- **WHAT YOU WILL DO**:
When a line in the data below includes "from", pick it out and copy it.

- **DATA SECTION**:
####################
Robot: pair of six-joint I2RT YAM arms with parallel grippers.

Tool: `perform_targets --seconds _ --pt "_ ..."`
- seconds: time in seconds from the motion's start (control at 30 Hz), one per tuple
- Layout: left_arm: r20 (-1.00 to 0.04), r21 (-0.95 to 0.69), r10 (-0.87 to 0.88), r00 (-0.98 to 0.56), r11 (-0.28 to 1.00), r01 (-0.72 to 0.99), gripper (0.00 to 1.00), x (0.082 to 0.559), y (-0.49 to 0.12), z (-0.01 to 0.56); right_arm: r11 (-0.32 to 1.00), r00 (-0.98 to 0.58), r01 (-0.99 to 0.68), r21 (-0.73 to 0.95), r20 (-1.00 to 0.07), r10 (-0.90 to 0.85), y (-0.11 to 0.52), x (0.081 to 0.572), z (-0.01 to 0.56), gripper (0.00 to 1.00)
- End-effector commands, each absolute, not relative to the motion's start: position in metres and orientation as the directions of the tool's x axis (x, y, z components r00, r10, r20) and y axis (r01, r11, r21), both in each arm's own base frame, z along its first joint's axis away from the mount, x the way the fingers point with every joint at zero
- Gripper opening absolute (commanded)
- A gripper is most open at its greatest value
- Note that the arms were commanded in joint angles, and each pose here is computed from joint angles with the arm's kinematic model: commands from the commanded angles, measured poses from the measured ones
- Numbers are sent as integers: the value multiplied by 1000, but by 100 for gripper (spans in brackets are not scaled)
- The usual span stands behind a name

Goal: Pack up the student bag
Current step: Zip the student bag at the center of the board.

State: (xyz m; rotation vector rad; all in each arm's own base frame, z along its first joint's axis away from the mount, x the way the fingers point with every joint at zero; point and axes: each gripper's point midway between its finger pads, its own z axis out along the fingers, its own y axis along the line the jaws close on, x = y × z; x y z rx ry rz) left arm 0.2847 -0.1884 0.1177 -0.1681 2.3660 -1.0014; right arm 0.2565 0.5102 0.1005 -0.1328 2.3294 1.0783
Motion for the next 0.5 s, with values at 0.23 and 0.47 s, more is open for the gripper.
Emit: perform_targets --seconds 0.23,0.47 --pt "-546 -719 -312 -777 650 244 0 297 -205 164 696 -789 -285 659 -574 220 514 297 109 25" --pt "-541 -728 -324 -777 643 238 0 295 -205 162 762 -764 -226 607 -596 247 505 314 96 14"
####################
- **SOLUTION FOR THIS TASK**:
- seconds: time in seconds from the motion's start (control at 30 Hz), one per tuple
- End-effector commands, each absolute, not relative to the motion's start: position in metres and orientation as the directions of the tool's x axis (x, y, z components r00, r10, r20) and y axis (r01, r11, r21), both in each arm's own base frame, z along its first joint's axis away from the mount, x the way the fingers point with every joint at zero
- Note that the arms were commanded in joint angles, and each pose here is computed from joint angles with the arm's kinematic model: commands from the commanded angles, measured poses from the measured ones
State: (xyz m; rotation vector rad; all in each arm's own base frame, z along its first joint's axis away from the mount, x the way the fingers point with every joint at zero; point and axes: each gripper's point midway between its finger pads, its own z axis out along the fingers, its own y axis along the line the jaws close on, x = y × z; x y z rx ry rz) left arm 0.2847 -0.1884 0.1177 -0.1681 2.3660 -1.0014; right arm 0.2565 0.5102 0.1005 -0.1328 2.3294 1.0783

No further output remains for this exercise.